Flot de liquidités et conséquences
par Laurent Herblay
samedi 22 décembre 2012
Retenant les leçons du passé, les banques centrales ont globalement évité que l’absence de liquidités ne transforme la crise en une violente dépression économique, comme dans les années 1930 (à part dans quelques pays européens). Mais les politiques suivies ne sont pas sans poser d’autres problèmes.
L’explosion du bilan des banques centrales
540 milliards de monétisation annuelle de la dette publique de plus : voici l’annonce faite par Ben Bernanke la semaine dernière, qui s’ajoute aux 480 milliards d’achat annuel de créances immobilières. La Fed n’y va pas avec le dos de la cuillière pour soutenir l’économie étasunienne.
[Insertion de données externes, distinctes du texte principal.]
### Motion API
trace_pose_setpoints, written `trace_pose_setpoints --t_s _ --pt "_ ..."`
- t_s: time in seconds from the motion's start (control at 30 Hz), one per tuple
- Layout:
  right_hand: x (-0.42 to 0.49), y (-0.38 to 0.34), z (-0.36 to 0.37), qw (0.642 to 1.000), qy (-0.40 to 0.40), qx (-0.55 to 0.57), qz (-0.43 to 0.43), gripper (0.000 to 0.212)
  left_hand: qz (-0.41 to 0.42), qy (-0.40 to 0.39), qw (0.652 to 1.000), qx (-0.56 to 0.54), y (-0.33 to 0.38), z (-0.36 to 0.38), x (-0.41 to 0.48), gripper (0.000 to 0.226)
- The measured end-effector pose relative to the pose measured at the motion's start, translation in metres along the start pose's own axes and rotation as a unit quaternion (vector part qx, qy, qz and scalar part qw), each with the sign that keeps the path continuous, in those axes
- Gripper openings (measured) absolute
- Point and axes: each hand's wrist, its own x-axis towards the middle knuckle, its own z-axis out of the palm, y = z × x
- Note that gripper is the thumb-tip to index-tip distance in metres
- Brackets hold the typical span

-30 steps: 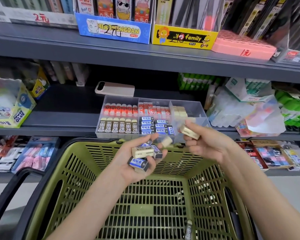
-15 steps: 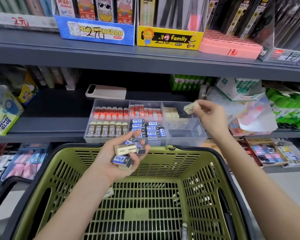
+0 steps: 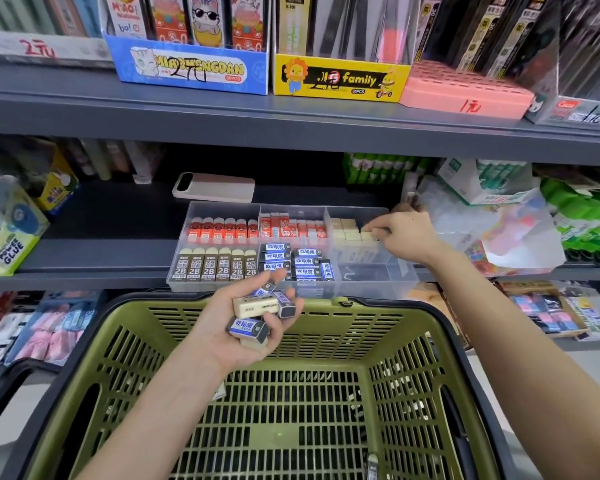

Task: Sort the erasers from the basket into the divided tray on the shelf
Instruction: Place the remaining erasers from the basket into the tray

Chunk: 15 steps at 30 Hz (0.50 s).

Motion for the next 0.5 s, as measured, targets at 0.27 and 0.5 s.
trace_pose_setpoints --t_s 0.27,0.5 --pt "-0.014 -0.006 0.003 0.996 0.085 -0.017 0.000 0.034 -0.009 -0.010 1.000 -0.003 -0.003 0.009 0.000 0.022" --pt "-0.087 -0.091 -0.028 0.934 0.129 0.286 -0.173 0.036 -0.038 -0.031 0.998 0.034 -0.006 0.016 0.001 0.030"
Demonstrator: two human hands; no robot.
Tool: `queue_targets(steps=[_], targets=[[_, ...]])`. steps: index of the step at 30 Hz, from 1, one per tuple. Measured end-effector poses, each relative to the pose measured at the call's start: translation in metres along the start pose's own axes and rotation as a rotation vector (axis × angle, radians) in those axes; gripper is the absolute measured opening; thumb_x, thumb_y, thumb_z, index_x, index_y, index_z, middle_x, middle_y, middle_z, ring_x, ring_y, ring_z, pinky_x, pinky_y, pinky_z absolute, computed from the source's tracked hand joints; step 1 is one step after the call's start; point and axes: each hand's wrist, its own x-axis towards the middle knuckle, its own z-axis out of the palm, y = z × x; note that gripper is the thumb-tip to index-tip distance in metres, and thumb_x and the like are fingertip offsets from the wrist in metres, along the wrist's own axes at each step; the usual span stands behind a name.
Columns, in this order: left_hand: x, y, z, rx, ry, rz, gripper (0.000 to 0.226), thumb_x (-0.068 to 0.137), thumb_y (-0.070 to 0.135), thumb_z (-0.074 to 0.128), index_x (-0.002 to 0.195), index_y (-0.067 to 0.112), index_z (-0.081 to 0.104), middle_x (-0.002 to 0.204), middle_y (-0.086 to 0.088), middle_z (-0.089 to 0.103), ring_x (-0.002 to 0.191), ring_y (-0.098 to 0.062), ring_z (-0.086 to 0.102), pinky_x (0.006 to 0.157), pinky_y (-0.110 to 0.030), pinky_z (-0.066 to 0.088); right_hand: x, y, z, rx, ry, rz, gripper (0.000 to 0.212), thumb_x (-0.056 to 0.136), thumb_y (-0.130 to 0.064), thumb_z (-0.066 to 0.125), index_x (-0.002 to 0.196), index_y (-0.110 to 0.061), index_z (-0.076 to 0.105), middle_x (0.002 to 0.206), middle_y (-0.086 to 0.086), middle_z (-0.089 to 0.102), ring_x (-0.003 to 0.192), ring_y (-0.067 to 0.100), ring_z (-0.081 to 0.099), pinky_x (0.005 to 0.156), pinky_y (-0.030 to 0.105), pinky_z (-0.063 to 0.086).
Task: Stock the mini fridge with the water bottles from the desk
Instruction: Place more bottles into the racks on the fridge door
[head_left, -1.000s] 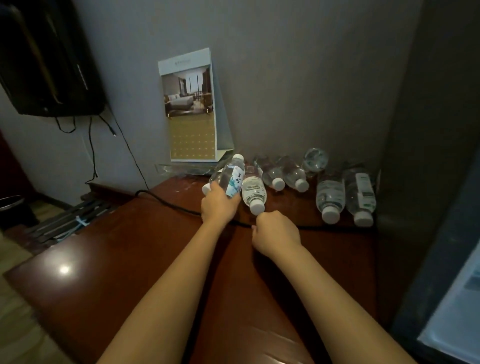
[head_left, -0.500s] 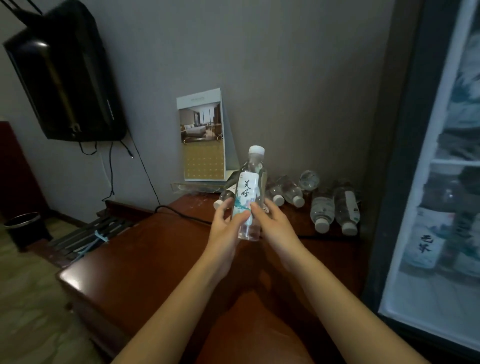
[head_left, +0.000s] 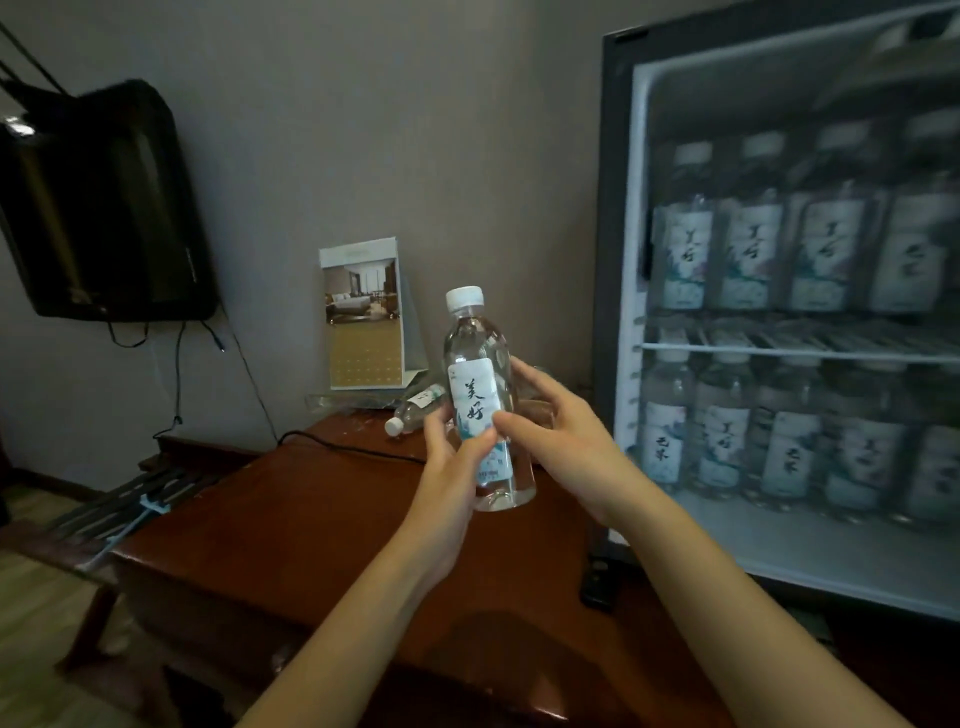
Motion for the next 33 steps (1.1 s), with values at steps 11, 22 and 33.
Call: queue_targets(steps=[11,22,33], targets=[[-0.061,-0.007,0.148,0.036,-0.442,0.083,0.033,0.09,0.031,0.048,0.112,0.05,0.032,0.123,0.006,0.053,0.109,-0.013,0.06,0.083,-0.038,0.055,-0.141,-0.051,-0.111,-0.214,0.305,-0.059,0.087,0.084,-0.009,0.066,0.145,-0.045,0.015,0.106,-0.003,0.066,0.097,0.009,0.067,0.082,0.025,0.055],[-0.129,-0.024,0.308,-0.11,-0.96,0.25,0.05,0.09,0.036,0.054,0.13,0.036,0.024,0.133,0.0,0.046,0.122,-0.003,0.049,0.095,-0.023,0.046,-0.298,-0.11,-0.204,-0.395,0.701,-0.133,0.089,0.071,-0.011,0.073,0.142,-0.04,0.027,0.103,0.009,0.068,0.094,0.02,0.069,0.082,0.035,0.057],[-0.165,-0.046,0.368,0.036,-1.05,0.367,0.048,0.087,0.036,0.06,0.125,0.032,0.031,0.131,0.014,0.045,0.125,0.006,0.042,0.098,-0.01,0.037,-0.372,-0.099,-0.251,-0.437,0.764,-0.029,0.055,0.071,0.004,0.072,0.114,-0.018,0.047,0.1,0.002,0.066,0.098,0.019,0.066,0.082,0.03,0.054]])
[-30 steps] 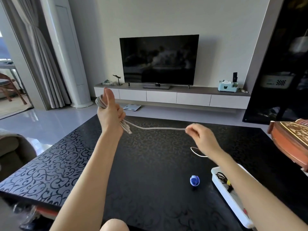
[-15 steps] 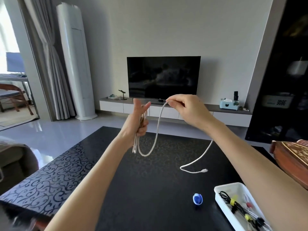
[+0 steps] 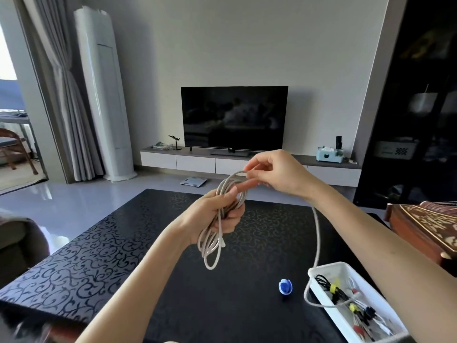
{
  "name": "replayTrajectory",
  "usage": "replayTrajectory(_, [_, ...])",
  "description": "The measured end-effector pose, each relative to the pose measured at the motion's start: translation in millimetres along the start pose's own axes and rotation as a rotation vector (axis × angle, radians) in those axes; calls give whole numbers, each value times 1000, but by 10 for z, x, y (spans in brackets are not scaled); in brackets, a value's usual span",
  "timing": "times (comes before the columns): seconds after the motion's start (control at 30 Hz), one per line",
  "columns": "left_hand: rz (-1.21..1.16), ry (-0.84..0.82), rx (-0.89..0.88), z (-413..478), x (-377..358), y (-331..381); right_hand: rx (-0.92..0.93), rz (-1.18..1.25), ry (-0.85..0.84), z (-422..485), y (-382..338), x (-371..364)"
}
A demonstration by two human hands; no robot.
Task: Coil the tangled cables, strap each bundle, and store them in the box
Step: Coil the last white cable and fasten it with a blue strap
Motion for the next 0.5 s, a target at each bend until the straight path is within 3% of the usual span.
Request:
replayTrajectory(0.1, [-39,35,-63,-43,-5,-15,-64,140,-67,-188,180,-50])
replayTrajectory(0.23, [67,273,-182,-96,147,47,-160,170,-141,-525,464,-293])
replayTrajectory(0.33, [100,415,-205,-119,285,88,-216,245,-70,-700,619,-390])
replayTrajectory(0.5, [-113,486,-312,-63,305,66,-307,496,-44,-910,671,-784])
Point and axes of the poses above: each hand's wrist, its own z-axis towards the middle knuckle, its own x-axis out of the back of the hand, y = z × x, the point moved 5 cm from there along z, towards the middle knuckle, and after that the axes turned 4 degrees about -x, right-handed, at the moved point
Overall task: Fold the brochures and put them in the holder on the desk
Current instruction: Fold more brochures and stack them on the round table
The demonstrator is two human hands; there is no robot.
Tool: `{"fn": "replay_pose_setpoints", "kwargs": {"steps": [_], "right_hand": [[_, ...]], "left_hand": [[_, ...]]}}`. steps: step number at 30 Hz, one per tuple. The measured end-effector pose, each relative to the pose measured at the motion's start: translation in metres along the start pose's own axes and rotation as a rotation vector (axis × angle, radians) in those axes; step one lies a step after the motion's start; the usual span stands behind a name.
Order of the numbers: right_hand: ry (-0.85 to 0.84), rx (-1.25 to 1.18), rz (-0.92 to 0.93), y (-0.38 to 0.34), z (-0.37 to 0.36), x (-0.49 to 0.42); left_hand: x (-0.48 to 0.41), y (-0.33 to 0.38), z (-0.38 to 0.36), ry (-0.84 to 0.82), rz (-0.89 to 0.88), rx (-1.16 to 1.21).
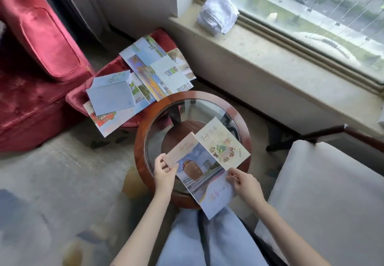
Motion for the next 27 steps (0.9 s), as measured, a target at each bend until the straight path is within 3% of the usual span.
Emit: {"fn": "replay_pose_setpoints", "kwargs": {"steps": [6,22,27], "right_hand": [[-0.117,0.179,0.067,0.016,-0.030,-0.047],[-0.196,0.231,0.053,0.031,-0.103,-0.108],[-0.222,0.254,0.030,0.029,-0.108,-0.115]], "left_hand": [[-0.032,-0.047,0.005,0.208,0.101,-0.067],[-0.115,-0.059,-0.017,0.216,-0.175,-0.517],[-0.122,-0.068,-0.019,0.244,-0.151,-0.527]]}}
Point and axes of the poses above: each hand's wrist, its own x-axis away from the middle knuckle, its own z-axis out of the back of the hand, y = z × x, the point moved 3 cm from there along -x, towards the middle knuckle, and after that the axes turned 5 degrees about x, right-handed, at the moved point
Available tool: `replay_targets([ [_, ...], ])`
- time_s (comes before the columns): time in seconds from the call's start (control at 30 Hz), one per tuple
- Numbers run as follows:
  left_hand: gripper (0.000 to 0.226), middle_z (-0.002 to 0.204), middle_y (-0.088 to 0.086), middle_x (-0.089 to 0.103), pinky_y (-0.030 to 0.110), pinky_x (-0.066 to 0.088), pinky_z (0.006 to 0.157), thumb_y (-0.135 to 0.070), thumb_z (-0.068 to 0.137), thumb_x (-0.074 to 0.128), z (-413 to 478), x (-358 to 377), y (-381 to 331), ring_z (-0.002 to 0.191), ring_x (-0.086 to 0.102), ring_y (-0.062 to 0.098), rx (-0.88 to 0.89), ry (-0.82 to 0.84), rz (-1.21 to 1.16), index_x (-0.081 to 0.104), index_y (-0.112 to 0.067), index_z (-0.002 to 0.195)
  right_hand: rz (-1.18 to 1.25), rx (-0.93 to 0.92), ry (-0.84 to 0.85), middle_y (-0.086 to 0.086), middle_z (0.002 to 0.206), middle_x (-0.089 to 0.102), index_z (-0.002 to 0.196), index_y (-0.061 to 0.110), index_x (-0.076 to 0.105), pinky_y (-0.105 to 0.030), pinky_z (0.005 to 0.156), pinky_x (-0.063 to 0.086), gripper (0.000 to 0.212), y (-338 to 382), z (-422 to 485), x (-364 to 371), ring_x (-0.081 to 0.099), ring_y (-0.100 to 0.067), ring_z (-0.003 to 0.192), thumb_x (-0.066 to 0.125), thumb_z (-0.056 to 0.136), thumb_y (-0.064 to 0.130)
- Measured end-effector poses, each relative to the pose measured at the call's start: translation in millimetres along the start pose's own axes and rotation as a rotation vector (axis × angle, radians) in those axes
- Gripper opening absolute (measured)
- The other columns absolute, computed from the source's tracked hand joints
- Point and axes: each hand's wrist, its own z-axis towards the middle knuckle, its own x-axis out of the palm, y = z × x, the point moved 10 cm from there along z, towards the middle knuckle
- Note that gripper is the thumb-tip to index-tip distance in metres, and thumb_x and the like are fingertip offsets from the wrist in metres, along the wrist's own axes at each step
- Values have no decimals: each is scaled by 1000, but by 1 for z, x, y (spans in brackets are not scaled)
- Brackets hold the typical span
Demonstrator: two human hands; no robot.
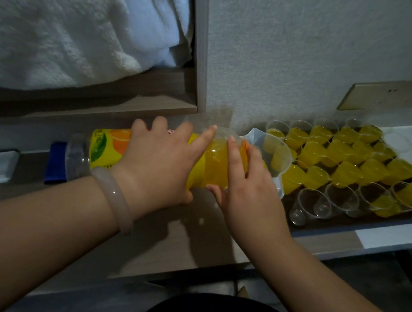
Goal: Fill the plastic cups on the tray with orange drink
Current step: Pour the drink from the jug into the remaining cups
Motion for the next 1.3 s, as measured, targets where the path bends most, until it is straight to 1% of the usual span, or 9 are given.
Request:
replay_targets([
  [0.07, 117, 138, 1, 36, 46, 39, 90, -70, 64, 64, -1, 0, 0, 114, 43, 34, 0, -2, 4, -10, -35, 147, -9, -2, 2, -27, 141, 40, 148, 13, 23, -46, 83, 53, 86, 1, -1, 0, 56, -41, 110, 61, 80, 49],
  [0.17, 117, 138, 1, 35, 45, 38, 90, -70, 63, 64, -1, 0, 0, 115, 43, 34, 0, 1, 2, -10, -35, 147, -10, -3, -1, -28, 141, 41, 148, 12, 24, -46, 81, 53, 87, 1, -1, 0, 57, -41, 108, 65, 80, 48],
  [0.3, 117, 139, 1, 35, 46, 39, 91, -70, 64, 64, 0, 0, 1, 115, 43, 34, 2, 3, -2, -10, -36, 147, -12, 2, -4, -28, 140, 42, 147, 12, 24, -45, 80, 54, 88, 1, 0, 0, 59, -40, 104, 66, 79, 48],
  [0.43, 117, 139, 2, 35, 46, 39, 91, -70, 64, 63, 1, 0, 2, 115, 43, 34, 5, 6, -4, -10, -35, 147, -5, -4, -1, -27, 141, 41, 148, 14, 21, -46, 82, 53, 88, 1, 1, 1, 58, -40, 107, 66, 80, 48],
  [0.63, 117, 139, 1, 35, 46, 39, 91, -69, 63, 65, 3, 0, 4, 116, 42, 34, 6, 13, 3, -9, -35, 148, -6, -2, 4, -28, 141, 41, 148, 14, 21, -46, 81, 53, 88, 2, 3, 3, 58, -40, 107, 65, 80, 48],
  [0.93, 118, 140, 1, 35, 47, 38, 91, -70, 62, 65, 6, -1, 4, 116, 42, 34, 11, 13, 25, -10, -36, 147, -3, -2, 7, -28, 141, 40, 147, 13, 20, -46, 81, 53, 84, 1, 6, 5, 57, -40, 109, 55, 81, 51],
  [1.3, 118, 141, 1, 34, 48, 38, 92, -71, 62, 65, 12, 0, 3, 118, 42, 34, 18, 22, 24, -10, -36, 147, 19, -3, 13, -28, 142, 39, 148, 14, 18, -46, 85, 53, 85, -1, 9, 7, 55, -40, 112, 55, 82, 51],
])
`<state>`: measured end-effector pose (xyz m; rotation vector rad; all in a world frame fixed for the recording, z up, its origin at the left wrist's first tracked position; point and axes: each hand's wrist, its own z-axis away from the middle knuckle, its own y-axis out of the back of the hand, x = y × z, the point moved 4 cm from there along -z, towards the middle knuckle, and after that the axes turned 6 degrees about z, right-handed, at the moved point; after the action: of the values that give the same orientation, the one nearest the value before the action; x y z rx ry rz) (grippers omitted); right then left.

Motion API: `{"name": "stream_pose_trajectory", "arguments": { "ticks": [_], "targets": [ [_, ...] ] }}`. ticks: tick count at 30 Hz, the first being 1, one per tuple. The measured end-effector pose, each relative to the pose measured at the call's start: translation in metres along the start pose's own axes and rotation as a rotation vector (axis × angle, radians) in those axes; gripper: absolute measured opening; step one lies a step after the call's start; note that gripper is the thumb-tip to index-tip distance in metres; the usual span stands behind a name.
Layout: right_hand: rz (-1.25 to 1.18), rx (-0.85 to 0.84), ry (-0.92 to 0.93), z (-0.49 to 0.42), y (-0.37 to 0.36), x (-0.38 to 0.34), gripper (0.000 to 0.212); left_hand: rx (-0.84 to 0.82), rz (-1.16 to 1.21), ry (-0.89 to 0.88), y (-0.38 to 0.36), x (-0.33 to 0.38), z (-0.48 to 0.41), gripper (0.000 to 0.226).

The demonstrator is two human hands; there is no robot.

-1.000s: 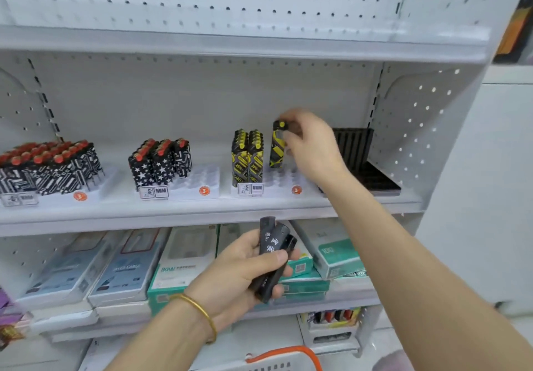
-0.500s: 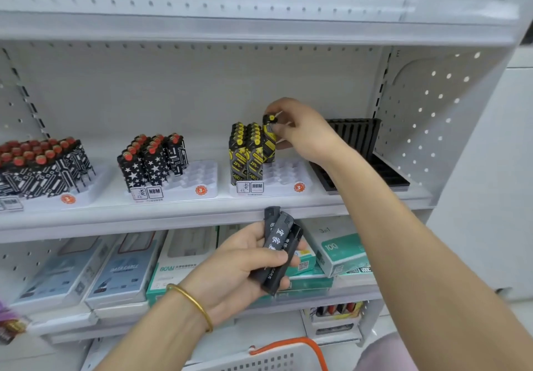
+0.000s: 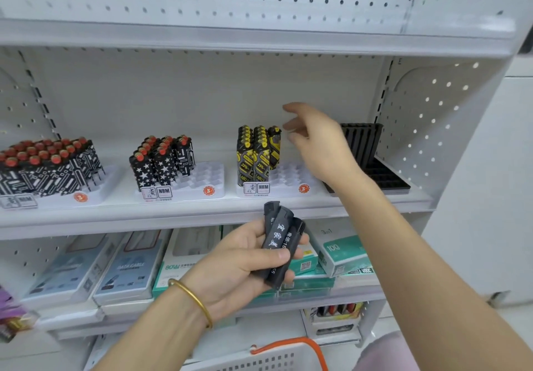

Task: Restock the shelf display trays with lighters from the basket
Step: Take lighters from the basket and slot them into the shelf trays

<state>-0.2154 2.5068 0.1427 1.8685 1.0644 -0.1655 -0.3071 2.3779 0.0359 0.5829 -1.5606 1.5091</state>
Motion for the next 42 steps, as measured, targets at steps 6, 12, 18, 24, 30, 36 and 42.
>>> {"name": "stream_pose_trajectory", "arguments": {
  "ticks": [6, 12, 18, 24, 30, 36, 42],
  "targets": [
    [-0.215, -0.151, -0.024, 0.074, 0.026, -0.021, 0.019, 0.033, 0.013, -0.074, 0.002, 0.006, 0.009, 0.049],
    [-0.175, -0.446, -0.101, 0.099, 0.006, -0.021, 0.002, 0.057, 0.007, -0.15, -0.004, 0.009, 0.016, 0.055],
    [-0.404, -0.331, -0.148, 0.094, 0.013, -0.019, 0.011, 0.067, 0.063, -0.121, -0.001, 0.013, 0.023, 0.043],
    [-0.797, -0.426, -0.229, 0.1, 0.015, -0.018, 0.022, 0.071, 0.082, -0.099, -0.005, 0.017, 0.023, 0.038],
    [-0.733, -0.255, -0.29, 0.103, 0.026, -0.003, 0.018, 0.088, 0.056, -0.086, -0.016, 0.012, 0.012, 0.034],
    [-0.73, -0.093, -0.295, 0.104, 0.035, 0.009, 0.01, 0.092, 0.058, -0.09, -0.032, 0.008, 0.003, 0.023],
    [-0.94, -0.205, -0.277, 0.111, 0.044, 0.021, 0.028, 0.086, 0.031, -0.082, -0.046, 0.008, -0.006, 0.017]
  ]
}}
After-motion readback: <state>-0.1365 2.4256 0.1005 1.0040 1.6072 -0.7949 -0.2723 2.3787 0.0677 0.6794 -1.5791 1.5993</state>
Ce programme correspond à environ 6% du PIB de monétisation pour l’année à venir, soit le même rythme que la Grande-Bretagne (375 milliards de livres en 4 ans). Et la Banque du Japon n’est pas en reste.
Résultat, le bilan des banques centrales a explosé depuis le début de la crise. Celui de la Fed était inférieur à 1000 milliards de dollars début 2008. Il approche les 3000 milliards aujourd’hui et pourrait donc atteindre près de 4000 milliards fin 2013 selon Olivier Demeulenaere. La BCE a plus que doublé son bilan, mais en se concentrant sur la fourniture de liquidités aux banques (les 1000 milliards de fin 2011-début 2012), comme le souligne Evariste Lefeuvre, de Natixis, dans les Echos.
L’incroyable déformation des marchés
Cette action déterminée des banques centrales britannique et étasunienne a permis de pousser les taux longs à moins de 2% dans ces pays (ils étaient entre 5 et 8% à la fin des années 1990) malgré des déficits budgétaires supérieurs à 7% contre 3,4% dans la zone euro. La Fed détient aujourd’hui 27% des obligations à 10 ans des Etats-Unis, soit plus de 1300 milliards à la fin septembre (contre 200 avant la crise). Le seuil des 2000 milliards devrait être franchi fin 2013 à ce rythme.
Mais ce tsunami de liquidités n’est pas sans provoquer quelques déformations de l’économie. Comme le note The Economist, l’effondrement des taux longs a provoqué une reprise de l’endettement des entreprises aux Etats-Unis, qui devrait progresser de 40% cette année, soutenant la reprise de manière relativement progressiste comme l’explique un autre papier. Mais cette baisse des taux diminue les revenus de l’épargne et favorise les marchés action et immobilier, au risque d’une bulle.
Un problème de responsabilité
Bien sûr, ces plans étaient sans doute nécessaires du fait de la trappe à liquidités dans laquelle nous nous trouvions. Néanmoins, l’extraordinaire différences des programmes suivies dans les pays anglo-saxons (qui monétisent largement la dette publique) et dans la zone euro (qui se concentre sur le refinancement des banques et monétise très peu) démontre que les programmes de monétisation ne sont pas simplement des programmes techniques mais bien des politiques monétaires.
Dès lors, il devrait y avoir un débat sur la direction de ces choix, qui devraient être de la responsabilité des hommes politiques. Il n’est pas normal que des hauts fonctionnaires puissent jongler avec des centaines de milliards avec une telle lattitude d’action sans en rendre compte démocratiquement. Joseph Stiglitz a bien raison de dire que « nous devons reconnaître que les décisions d’une banque centrale sont essentiellement politiques ; elles ne doivent pas être déléguées à des technocrates ».
Depuis plus de 4 ans, les banquiers centraux écrivent un chapitre majeur de notre histoire économique. Mais la diversité des politiques menées en dehors de tout contrôle démocratique démontre qu’il s’agit de choix politiques qui devraient être fait par les gouvernements et en aucun cas par des technocrates indépendants.